:: PROBLEM ::
Copy each line of the following data that contains "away".

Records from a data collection
------------------------------------------------------------------------
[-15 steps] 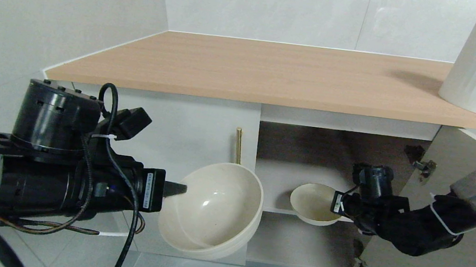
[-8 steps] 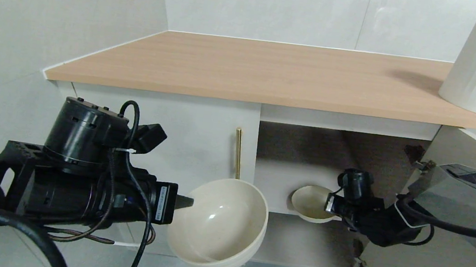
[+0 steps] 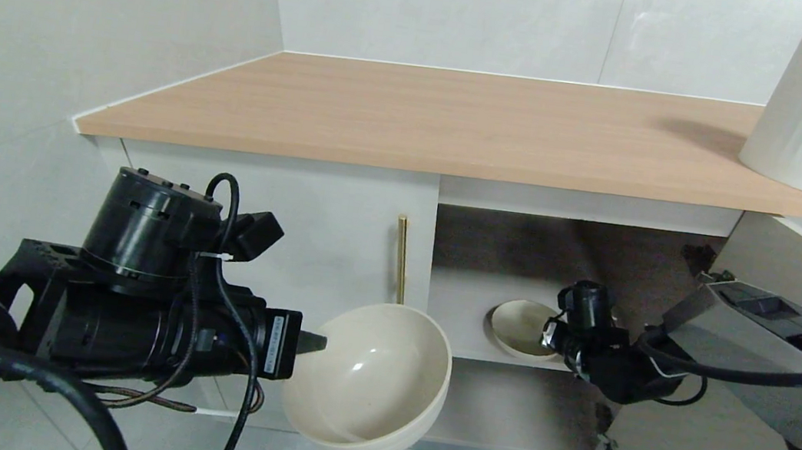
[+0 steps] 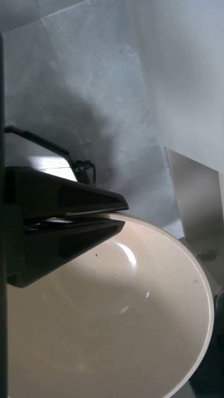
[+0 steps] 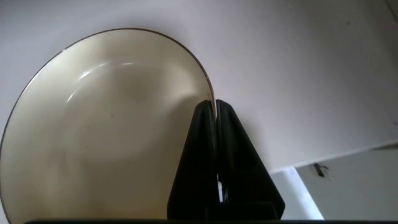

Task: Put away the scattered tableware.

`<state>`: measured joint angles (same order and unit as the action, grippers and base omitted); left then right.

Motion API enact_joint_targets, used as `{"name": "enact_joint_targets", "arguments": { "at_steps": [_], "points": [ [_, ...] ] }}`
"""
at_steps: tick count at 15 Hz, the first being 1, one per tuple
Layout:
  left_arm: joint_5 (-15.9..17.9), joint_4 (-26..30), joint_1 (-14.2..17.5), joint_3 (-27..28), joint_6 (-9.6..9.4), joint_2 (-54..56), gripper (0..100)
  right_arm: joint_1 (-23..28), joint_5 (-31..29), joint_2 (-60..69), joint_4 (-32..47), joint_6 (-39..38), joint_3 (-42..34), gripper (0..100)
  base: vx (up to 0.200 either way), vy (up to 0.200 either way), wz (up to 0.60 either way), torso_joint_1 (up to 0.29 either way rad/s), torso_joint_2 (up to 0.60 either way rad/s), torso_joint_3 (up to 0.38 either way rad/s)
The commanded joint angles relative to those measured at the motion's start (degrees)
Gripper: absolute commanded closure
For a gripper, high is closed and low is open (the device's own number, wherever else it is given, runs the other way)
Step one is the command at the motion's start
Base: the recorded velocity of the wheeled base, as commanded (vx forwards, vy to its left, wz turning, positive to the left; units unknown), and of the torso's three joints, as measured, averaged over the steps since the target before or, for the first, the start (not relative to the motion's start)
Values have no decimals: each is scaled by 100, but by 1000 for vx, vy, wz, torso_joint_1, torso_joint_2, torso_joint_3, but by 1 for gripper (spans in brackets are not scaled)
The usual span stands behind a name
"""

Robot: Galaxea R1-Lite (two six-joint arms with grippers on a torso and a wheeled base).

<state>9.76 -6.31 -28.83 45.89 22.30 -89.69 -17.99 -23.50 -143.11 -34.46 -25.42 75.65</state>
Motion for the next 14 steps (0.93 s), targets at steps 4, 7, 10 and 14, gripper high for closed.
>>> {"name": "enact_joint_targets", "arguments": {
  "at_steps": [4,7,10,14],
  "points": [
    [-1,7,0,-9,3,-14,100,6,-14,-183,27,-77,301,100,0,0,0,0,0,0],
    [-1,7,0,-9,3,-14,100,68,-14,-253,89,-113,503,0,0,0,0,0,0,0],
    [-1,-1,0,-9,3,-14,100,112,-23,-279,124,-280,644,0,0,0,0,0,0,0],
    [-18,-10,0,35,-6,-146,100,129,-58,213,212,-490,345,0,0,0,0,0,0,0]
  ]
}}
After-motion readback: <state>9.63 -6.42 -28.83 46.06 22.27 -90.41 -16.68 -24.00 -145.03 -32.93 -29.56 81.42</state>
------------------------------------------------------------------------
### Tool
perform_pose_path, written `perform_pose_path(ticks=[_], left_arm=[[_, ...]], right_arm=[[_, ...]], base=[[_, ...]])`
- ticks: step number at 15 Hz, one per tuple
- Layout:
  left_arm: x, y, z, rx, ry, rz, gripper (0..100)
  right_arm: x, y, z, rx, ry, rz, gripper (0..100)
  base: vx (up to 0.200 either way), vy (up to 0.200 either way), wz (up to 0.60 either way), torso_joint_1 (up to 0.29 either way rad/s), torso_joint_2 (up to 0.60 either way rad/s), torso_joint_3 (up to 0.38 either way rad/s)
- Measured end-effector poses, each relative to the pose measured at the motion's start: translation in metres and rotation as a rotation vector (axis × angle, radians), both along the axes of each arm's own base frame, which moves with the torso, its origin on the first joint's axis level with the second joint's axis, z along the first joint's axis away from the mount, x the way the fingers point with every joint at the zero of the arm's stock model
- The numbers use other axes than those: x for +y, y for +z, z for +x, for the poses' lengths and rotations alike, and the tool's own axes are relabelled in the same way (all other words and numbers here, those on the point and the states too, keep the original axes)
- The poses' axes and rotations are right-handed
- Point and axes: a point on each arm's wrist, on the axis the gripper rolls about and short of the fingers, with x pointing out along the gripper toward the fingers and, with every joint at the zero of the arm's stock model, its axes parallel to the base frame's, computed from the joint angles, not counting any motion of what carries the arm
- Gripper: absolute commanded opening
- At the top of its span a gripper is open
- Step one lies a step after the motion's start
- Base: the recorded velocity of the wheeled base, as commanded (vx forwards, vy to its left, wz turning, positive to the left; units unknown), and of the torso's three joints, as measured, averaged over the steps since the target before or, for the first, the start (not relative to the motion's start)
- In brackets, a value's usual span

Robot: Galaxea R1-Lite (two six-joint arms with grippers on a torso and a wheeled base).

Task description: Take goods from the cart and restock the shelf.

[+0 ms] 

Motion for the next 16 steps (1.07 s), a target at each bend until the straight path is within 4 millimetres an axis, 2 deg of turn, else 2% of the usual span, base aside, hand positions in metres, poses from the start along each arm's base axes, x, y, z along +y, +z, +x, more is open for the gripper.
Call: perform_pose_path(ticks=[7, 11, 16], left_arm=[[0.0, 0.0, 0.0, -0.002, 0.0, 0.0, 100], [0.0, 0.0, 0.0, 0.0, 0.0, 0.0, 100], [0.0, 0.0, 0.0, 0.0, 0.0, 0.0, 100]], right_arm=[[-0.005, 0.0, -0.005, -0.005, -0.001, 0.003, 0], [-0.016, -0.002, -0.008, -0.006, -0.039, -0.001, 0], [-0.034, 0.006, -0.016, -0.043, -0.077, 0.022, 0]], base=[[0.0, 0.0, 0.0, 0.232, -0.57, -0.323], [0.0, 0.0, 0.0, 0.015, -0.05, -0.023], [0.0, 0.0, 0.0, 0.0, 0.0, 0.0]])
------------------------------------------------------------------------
:: WRITTEN RESPONSE ::
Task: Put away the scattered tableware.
- Measured end-effector poses, each relative to the pose measured at the motion's start: translation in metres and rotation as a rotation vector (axis × angle, radians), both along the axes of each arm's own base frame, which moves with the torso, its origin on the first joint's axis level with the second joint's axis, z along the first joint's axis away from the mount, x the way the fingers point with every joint at the zero of the arm's stock model

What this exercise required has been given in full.